Setelah mereka pergi, mereka dari kekuatan besar Kelas Dua kemudian tiba. Bahkan beberapa dari Gua Surga dan Surga Kelas Satu telah datang ke tempat ini.
Saat ini, lebih dari dua puluh Master Alam Surga Terbuka Tingkat Menengah telah berkumpul di Penginapan Pertama bersama dengan tiga atau empat Master Tingkat Tinggi. Dapat dikatakan bahwa ini adalah pertama kalinya mereka menerima begitu banyak kultivator tingkat atas sejak Penginapan Pertama dibuka. Mereka semua tertarik oleh bangkai Gagak Emas.
Nyonya Lan mencibir, “Apakah kau benar-benar berpikir kau akan baik-baik saja hanya dengan mengalihkan semua perhatian ke Ratu di aula beberapa hari yang lalu? Apakah kau pikir mereka semua bodoh? Kita berdua sepenuhnya menyadari apakah bangkai itu ada di tanganku atau tidak.”
Yang Kai menjawab, “Aku tidak punya pilihan lain…”
Nyonya Lan menampar meja lagi, “Apakah kau pikir kau bisa berbohong kepada semua orang hanya karena kau tidak punya pilihan lain? Apakah kau pikir aku tidak bisa mengusirmu dari penginapan ini sekarang juga? Kau tidak perlu aku beri tahu apa yang akan terjadi nanti!”
Yang Kai yang terkejut bertanya, “Nyonya Lan, apakah Anda ingin saya mati?”
Nyonya Lan memainkan jarinya dan menjawab dengan acuh tak acuh, “Aku berhak membalas dendam. Kaulah yang pertama kali menjebakku.”
Yang Kai benar-benar bingung. Jika dia diusir dari penginapan, dia akan kehilangan nyawanya saat berikutnya. Dengan mata terbelalak, dia menegur, “Penginapan Anda buka, dan saya sudah membayar penuh untuk penginapan saya, bagaimana Anda bisa begitu saja mengusir saya?”
Nyonya Lan mengangkat kepalanya untuk menatapnya, “Kau benar. Kami tidak pernah memperlakukan pelanggan dengan buruk sebelumnya. Jika saya mengusirmu, reputasi kami akan tercoreng.”
Dengan jantung berdebar kencang, Yang Kai menghela napas panjang. Kemudian, Nyonya Lan berkata, “Tetapi ada pengecualian bagi mereka yang tidak mampu membayar biaya dan menolak untuk pergi.”
Mata Yang Kai melebar karena ia memiliki firasat.
Seperti yang diharapkan, Nyonya Lan melanjutkan dengan tersenyum, “Ratu ini telah memutuskan bahwa mulai hari ini, biaya kamar Anda adalah 100.000 Pil Pembuka Surga per malam.”

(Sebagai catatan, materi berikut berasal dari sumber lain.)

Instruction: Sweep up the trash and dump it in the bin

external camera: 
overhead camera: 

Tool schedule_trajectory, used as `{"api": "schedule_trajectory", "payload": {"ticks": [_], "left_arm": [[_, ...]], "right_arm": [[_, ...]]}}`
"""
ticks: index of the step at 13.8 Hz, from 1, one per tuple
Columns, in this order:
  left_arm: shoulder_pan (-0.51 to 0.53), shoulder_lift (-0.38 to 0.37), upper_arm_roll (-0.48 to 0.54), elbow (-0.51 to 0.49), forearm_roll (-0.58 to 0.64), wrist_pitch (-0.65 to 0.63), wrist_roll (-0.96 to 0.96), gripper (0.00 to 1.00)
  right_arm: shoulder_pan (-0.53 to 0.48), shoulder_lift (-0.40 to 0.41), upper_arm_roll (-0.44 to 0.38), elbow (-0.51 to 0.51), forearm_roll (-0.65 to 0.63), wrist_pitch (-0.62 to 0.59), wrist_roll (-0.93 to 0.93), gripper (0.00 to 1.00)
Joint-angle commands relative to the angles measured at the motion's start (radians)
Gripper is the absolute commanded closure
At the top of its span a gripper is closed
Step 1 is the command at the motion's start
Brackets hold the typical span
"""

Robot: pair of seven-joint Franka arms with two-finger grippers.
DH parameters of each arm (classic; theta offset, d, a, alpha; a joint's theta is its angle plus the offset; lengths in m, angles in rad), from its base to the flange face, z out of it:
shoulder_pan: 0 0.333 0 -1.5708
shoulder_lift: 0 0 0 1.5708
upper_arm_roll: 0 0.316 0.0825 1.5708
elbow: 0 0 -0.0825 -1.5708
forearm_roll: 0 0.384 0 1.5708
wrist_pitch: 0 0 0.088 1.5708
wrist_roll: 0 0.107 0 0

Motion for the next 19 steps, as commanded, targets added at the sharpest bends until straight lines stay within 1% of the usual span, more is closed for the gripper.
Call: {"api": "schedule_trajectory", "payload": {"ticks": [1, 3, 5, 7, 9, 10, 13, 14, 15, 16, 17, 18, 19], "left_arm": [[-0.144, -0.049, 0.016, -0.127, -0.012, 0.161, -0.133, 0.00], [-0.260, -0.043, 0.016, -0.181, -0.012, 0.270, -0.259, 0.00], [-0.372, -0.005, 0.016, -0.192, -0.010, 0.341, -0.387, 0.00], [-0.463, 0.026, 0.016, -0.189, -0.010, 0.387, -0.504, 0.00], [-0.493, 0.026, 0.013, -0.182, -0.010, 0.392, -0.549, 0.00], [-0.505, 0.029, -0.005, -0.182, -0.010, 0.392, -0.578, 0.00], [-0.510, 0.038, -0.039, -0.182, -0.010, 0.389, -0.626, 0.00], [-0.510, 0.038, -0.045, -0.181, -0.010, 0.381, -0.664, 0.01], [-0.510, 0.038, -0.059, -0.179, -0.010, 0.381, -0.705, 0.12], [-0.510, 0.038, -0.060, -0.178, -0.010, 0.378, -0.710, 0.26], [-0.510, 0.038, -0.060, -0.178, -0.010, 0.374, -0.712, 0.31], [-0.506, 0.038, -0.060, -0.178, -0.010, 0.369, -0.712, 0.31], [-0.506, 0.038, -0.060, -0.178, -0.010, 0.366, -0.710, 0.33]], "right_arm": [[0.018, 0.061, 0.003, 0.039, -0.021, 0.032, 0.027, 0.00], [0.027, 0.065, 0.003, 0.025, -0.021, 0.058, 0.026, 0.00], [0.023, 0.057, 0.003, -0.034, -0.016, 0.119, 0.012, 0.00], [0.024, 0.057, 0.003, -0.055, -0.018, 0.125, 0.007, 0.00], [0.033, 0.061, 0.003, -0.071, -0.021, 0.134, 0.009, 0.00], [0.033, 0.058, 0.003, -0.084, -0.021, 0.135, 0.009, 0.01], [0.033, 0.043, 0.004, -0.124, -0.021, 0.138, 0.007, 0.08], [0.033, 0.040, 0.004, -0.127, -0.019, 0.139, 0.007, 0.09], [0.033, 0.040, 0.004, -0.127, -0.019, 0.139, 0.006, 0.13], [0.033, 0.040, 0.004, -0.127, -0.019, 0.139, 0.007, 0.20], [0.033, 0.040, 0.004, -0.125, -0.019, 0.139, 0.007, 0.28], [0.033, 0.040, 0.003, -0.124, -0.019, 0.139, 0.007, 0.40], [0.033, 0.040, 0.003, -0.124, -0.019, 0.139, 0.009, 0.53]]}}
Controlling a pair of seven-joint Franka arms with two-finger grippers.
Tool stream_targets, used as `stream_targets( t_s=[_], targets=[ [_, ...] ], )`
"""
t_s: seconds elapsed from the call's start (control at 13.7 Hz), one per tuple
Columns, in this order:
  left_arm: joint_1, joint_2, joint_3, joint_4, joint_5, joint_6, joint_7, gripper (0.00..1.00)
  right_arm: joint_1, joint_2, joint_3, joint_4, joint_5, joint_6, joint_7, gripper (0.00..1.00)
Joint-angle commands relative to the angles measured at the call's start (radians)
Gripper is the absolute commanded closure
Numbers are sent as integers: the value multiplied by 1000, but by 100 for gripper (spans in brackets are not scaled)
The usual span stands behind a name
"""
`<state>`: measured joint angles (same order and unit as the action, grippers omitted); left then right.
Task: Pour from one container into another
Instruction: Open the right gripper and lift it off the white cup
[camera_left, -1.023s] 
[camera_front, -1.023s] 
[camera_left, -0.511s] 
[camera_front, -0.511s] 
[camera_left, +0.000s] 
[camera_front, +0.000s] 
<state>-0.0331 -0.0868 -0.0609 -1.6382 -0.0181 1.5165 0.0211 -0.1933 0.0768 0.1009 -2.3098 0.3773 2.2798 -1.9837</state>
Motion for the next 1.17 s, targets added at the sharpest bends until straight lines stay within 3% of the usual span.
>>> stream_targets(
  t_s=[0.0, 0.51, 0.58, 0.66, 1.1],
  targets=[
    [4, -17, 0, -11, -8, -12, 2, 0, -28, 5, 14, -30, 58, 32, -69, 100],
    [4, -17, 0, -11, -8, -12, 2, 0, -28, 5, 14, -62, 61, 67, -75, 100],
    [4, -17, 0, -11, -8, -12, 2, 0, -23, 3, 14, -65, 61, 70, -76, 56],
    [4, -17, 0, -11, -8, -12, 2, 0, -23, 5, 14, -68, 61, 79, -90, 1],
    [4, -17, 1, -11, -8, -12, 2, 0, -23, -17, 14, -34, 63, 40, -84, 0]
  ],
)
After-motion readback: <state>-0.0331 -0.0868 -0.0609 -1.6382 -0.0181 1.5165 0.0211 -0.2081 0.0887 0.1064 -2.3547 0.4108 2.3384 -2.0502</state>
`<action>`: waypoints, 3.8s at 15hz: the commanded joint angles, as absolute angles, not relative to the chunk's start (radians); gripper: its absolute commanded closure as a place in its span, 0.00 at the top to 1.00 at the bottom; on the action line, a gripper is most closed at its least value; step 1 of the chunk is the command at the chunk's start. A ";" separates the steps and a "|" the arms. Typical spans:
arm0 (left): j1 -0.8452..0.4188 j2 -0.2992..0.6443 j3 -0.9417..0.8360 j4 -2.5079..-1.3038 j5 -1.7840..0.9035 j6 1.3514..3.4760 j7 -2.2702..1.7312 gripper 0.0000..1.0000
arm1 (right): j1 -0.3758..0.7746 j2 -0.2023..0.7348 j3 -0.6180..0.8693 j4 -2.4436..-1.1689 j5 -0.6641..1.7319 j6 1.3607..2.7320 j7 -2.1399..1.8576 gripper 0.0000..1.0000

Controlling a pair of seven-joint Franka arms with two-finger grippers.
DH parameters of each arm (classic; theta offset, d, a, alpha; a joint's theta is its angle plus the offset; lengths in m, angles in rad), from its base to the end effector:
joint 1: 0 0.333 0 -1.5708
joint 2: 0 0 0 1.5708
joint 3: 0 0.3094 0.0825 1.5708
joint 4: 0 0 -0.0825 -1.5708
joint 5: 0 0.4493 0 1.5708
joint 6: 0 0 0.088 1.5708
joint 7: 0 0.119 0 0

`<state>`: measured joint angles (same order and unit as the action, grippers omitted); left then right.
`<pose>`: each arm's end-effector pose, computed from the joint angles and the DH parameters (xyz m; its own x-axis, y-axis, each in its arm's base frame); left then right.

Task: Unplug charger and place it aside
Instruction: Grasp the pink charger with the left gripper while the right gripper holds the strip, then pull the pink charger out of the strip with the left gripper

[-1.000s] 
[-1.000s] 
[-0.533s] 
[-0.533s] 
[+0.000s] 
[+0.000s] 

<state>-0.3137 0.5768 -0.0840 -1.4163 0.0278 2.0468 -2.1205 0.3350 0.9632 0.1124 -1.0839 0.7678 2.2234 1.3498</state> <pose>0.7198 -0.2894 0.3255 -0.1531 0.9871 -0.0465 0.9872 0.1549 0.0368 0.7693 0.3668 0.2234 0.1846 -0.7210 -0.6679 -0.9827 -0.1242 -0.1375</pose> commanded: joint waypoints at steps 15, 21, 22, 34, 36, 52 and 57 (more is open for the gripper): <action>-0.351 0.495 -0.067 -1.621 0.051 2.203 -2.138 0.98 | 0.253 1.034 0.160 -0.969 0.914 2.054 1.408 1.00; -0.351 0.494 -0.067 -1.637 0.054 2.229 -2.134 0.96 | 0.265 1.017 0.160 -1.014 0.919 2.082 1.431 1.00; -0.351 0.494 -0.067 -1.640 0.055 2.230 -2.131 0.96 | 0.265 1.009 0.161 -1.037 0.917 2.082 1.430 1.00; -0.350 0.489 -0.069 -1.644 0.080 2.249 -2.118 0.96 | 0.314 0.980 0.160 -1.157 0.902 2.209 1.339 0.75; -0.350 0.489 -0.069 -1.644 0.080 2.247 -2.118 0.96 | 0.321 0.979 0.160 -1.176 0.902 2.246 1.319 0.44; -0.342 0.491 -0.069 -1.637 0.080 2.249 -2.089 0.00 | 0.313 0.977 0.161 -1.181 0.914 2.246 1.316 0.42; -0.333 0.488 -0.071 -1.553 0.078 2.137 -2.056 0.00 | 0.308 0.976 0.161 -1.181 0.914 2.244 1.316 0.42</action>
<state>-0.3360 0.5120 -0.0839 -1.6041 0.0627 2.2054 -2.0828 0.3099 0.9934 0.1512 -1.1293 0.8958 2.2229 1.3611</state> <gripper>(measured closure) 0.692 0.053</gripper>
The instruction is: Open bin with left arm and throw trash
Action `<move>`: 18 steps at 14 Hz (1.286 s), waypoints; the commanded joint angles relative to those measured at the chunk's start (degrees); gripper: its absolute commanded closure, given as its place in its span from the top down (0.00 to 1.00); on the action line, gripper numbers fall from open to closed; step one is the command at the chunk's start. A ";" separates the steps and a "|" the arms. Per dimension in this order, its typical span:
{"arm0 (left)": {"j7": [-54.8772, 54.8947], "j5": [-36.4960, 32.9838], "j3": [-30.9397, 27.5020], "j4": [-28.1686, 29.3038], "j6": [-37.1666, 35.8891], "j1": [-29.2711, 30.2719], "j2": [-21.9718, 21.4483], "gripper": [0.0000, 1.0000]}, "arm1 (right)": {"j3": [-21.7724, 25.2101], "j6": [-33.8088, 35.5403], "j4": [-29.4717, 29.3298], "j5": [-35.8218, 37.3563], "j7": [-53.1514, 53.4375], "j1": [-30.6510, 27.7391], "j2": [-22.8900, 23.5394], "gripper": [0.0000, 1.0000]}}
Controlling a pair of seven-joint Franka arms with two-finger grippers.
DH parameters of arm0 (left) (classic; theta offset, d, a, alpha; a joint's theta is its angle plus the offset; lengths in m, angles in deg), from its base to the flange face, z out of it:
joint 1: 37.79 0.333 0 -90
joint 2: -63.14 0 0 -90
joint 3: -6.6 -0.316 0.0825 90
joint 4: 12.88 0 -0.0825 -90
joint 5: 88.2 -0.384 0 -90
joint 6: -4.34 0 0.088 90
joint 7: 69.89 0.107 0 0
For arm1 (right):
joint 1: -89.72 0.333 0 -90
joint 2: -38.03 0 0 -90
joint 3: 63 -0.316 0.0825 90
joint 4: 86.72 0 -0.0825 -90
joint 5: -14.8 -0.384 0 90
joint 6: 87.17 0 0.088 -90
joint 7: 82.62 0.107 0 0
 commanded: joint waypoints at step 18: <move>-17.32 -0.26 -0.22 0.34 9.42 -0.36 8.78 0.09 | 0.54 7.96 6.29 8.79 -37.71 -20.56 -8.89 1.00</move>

“100.000?” Ekspresi Yang Kai berubah drastis. Setelah menghitung sebentar, ia menyadari bahwa pil yang dimilikinya hanya cukup untuk tiga hingga empat hari, membuatnya marah, “Nyonya, Anda menindas saya!”
Nyonya Lan menjawab, “Anda tidak berhak ikut campur dalam keputusan saya. Terserah saya apakah saya ingin menaikkan biaya, dan terserah Anda apakah Anda ingin terus tinggal di sini. Tidak ada yang memaksa Anda untuk melakukan apa pun.”
Yang Kai menuntut, “Saya ingin kamar yang berbeda!”
Nyonya Lan mencibir, “Tidak ada kamar lain. Penginapan kami sudah penuh sesak sekarang, jadi Anda tidak bisa mendapatkan kamar baru.”
Yang Kai menggertakkan giginya dan menatapnya tajam; namun, Nyonya Lan yang tak terpengaruh tetap tersenyum menawan sambil memainkan jarinya. Dia bahkan tidak meliriknya.
Menahan keinginannya untuk meninju wajahnya, Yang Kai bertanya, “Apa yang kau inginkan? Katakan saja!”
Nyonya Lan menjawab tanpa emosi, “Anak bau, orang biasa tidak bersalah, tetapi harta benda membuatnya bersalah. Belum pernahkah kau mendengar itu sebelumnya?”